#### The problem:
An exact copy of the listing is what the response must contain.

#### Information shown:

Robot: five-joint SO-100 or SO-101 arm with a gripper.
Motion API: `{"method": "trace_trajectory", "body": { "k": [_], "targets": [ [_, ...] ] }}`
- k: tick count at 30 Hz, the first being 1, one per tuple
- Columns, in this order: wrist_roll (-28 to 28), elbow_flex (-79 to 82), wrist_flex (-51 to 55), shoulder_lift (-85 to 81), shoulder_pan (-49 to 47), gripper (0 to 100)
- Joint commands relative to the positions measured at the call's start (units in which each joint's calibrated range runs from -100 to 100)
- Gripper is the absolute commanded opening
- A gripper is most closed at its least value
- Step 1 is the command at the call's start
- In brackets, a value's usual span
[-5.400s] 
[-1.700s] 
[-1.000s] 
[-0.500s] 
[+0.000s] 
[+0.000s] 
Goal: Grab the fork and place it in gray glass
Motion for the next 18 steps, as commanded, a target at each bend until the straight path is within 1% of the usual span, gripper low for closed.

#### Task result:
Robot: five-joint SO-100 or SO-101 arm with a gripper.
Motion API: `{"method": "trace_trajectory", "body": { "k": [_], "targets": [ [_, ...] ] }}`
- k: tick count at 30 Hz, the first being 1, one per tuple
- Columns, in this order: wrist_roll (-28 to 28), elbow_flex (-79 to 82), wrist_flex (-51 to 55), shoulder_lift (-85 to 81), shoulder_pan (-49 to 47), gripper (0 to 100)
- Joint commands relative to the positions measured at the call's start (units in which each joint's calibrated range runs from -100 to 100)
- Gripper is the absolute commanded opening
- A gripper is most closed at its least value
- Step 1 is the command at the call's start
- In brackets, a value's usual span
[-5.400s] 
[-1.700s] 
[-1.000s] 
[-0.500s] 
[+0.000s] 
[+0.000s] 
Goal: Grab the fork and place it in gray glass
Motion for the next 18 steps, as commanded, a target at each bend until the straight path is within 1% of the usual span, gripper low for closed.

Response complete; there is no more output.